Addressing a political activity in Zabbar, he said the PL was not in a hurry. It was ready to serve, knowing that it had the blessing, advantage and asset of a united team ready to face the responsibilities ahead and give the country the service it needed.

He said that there will be people who would try to provoke the Opposition tomorrow but said “we should not fall for any provocation”.

Dr Muscat said that, in the past months GonziPN moved from one crisis to another but preferred to lengthen the electoral process.

This was not a problem for the opposition but for the country.

Dr Gonzi, Dr Muscat said, had placed his consideration for his party before the country, he put Austin Gatt before the country’s stability and he was the only one to blame for the country’s situation.
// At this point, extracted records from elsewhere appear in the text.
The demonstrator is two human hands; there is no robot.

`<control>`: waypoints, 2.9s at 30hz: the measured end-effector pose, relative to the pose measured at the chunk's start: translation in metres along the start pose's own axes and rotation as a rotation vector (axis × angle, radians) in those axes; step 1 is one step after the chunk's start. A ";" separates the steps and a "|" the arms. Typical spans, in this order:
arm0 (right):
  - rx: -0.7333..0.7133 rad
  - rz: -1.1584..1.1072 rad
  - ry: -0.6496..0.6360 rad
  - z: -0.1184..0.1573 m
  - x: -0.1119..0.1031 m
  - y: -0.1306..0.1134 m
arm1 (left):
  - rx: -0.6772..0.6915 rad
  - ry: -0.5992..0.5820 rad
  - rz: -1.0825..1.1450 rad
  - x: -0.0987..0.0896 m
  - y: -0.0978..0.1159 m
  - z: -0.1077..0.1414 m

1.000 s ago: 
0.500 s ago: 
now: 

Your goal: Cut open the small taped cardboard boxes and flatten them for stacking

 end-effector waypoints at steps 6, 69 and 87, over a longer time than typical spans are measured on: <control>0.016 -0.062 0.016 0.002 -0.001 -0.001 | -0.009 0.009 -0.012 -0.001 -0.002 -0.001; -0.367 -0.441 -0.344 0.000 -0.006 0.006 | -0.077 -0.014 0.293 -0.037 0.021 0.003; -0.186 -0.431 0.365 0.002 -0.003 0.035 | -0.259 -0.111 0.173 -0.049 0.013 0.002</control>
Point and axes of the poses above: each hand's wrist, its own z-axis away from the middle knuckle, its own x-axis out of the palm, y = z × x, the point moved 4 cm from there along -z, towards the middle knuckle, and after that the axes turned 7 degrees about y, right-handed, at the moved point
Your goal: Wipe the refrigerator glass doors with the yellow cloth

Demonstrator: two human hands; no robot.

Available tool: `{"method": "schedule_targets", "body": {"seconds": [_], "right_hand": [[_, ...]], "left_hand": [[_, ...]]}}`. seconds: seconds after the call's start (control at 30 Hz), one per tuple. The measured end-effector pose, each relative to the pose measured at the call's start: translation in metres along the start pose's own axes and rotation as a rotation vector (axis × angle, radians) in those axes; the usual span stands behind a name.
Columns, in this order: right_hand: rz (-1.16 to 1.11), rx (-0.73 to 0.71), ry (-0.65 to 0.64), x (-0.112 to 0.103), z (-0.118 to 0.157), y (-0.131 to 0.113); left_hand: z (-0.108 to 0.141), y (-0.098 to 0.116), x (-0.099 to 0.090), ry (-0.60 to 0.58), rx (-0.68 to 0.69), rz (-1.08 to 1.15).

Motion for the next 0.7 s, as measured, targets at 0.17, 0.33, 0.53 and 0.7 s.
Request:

The Labour leader said the Opposition could not vote in favour of the budget because it was a vote of confidence in the government and in the Prime Minister, which the Opposition did not have.

Pointing out that he had personal respect for the Prime Minister and would never attack him or anyone else militating within the PN personally, he said he entered politics to make his country the best in Europe and his lack of confidence in the Prime Minister was of a political nature.

The Prime Minister, Dr Muscat said, did not implement what he promised and he and the people who managed him were now trying to regain the people’s confidence.

He reiterated his promise that the Labour Party would not tax minimum wage earners, as this government would be doing. However, it would be retaining the backbone of the budget presented last week.

The taxing of minimum wage earners was a breach in the foundation of social justice and it was something Labour could not approve.

Dr Muscat said he was encouraged by the statements made by employer organisations and unions that the cost of living adjustment should be given on January 1, irrelevant of whether or not the budget was approved, because it depended on the incomes policy and not the budget.

He criticised the fear campaign which he said was underway and in which people were being threatened that they would lose their job if Labour was elected to government. These were all inventions, he said.

Civil servants, Dr Muscat said, were receiving an anonymous leaflet full of threats and lies. His message to civil servants, he said, was “you may not agree with us but you will be able to work with us”.

Dr Muscat accused the government of having misappropriated civil servants’ personal data.

“The Prime Minister has to come clean and admit that the PN has access to public sector workers’ private data,” Dr Muscat said, noting that publicly-available electoral register data did not include information about a person’s occupation.